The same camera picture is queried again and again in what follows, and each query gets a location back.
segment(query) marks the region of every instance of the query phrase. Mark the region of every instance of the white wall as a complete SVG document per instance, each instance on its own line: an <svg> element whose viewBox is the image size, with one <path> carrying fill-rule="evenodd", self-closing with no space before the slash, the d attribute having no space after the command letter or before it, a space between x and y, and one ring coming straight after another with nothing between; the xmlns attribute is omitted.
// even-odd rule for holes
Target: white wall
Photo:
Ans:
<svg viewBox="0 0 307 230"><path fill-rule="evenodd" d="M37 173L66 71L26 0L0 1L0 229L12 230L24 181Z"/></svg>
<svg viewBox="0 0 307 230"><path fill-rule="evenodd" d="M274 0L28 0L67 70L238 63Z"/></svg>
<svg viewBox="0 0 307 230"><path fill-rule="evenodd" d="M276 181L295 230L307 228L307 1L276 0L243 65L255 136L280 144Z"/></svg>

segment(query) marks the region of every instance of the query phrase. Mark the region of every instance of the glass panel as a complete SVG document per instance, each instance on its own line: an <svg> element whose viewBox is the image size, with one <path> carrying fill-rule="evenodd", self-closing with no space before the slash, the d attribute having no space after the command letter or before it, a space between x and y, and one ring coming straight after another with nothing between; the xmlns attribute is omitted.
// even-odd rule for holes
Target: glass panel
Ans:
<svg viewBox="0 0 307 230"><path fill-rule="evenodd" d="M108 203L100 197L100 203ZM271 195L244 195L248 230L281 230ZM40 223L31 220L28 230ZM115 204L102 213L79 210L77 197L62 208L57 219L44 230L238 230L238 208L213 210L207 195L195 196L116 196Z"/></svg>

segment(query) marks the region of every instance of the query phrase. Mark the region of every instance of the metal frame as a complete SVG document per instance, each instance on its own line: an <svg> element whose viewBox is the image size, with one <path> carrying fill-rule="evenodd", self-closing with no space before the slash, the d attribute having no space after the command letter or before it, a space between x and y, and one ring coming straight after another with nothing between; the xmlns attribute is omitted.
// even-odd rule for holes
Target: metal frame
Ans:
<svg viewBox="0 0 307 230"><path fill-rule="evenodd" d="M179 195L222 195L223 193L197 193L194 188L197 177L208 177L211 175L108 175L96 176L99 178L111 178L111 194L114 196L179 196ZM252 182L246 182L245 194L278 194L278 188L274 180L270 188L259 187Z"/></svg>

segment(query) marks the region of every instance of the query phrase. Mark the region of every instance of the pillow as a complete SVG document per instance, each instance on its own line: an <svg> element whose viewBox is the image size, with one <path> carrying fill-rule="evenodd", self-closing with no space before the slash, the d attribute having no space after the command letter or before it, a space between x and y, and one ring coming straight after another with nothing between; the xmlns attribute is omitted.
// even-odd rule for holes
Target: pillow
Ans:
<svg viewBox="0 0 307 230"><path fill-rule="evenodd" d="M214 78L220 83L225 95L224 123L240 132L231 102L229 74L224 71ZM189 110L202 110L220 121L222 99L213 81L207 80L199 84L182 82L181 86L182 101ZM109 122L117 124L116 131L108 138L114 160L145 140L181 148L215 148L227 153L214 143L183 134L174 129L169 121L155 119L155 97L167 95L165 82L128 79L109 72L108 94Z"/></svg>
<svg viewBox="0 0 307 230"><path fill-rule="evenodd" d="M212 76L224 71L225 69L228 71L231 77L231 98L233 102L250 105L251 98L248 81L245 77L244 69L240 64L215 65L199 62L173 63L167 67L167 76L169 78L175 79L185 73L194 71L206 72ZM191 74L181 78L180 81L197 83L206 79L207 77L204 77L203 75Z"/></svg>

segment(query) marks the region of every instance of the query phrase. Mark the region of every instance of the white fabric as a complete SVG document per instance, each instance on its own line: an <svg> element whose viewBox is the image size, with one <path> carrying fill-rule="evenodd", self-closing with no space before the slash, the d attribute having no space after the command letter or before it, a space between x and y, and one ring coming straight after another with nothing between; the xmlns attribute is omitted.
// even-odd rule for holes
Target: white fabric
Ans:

####################

Could you retype exactly the lines from the first one of the records through the line containing "Target: glass panel", both included, and nothing more?

The same camera picture is queried again and again in what follows, and each query gets a location back.
segment(query) marks the region of every instance of the query phrase. Mark the region of every instance of the white wall as a complete SVG document per instance, each instance on its own line: an <svg> element whose viewBox is the image size, with one <path> carrying fill-rule="evenodd", self-closing with no space before the slash, the d attribute having no space after the command letter or before it, a space between x and y, and one ring coming straight after another with nothing between; the xmlns attribute is omitted.
// even-odd rule for holes
Target: white wall
Photo:
Ans:
<svg viewBox="0 0 307 230"><path fill-rule="evenodd" d="M37 173L66 71L26 0L0 1L0 229L12 230L24 181Z"/></svg>
<svg viewBox="0 0 307 230"><path fill-rule="evenodd" d="M274 0L28 0L67 70L238 63Z"/></svg>
<svg viewBox="0 0 307 230"><path fill-rule="evenodd" d="M276 181L295 230L307 228L307 1L276 0L243 65L255 136L280 144Z"/></svg>

segment(query) marks the region of every instance of the query phrase. Mark the region of every instance of the glass panel as a complete SVG document per instance, each instance on its own line: an <svg> element whose viewBox is the image size, with one <path> carrying fill-rule="evenodd", self-closing with no space before the slash, the d attribute having no space after the command letter or before it, a space between x and y, and one ring coming straight after another with nothing between; the xmlns attribute is omitted.
// even-odd rule for holes
Target: glass panel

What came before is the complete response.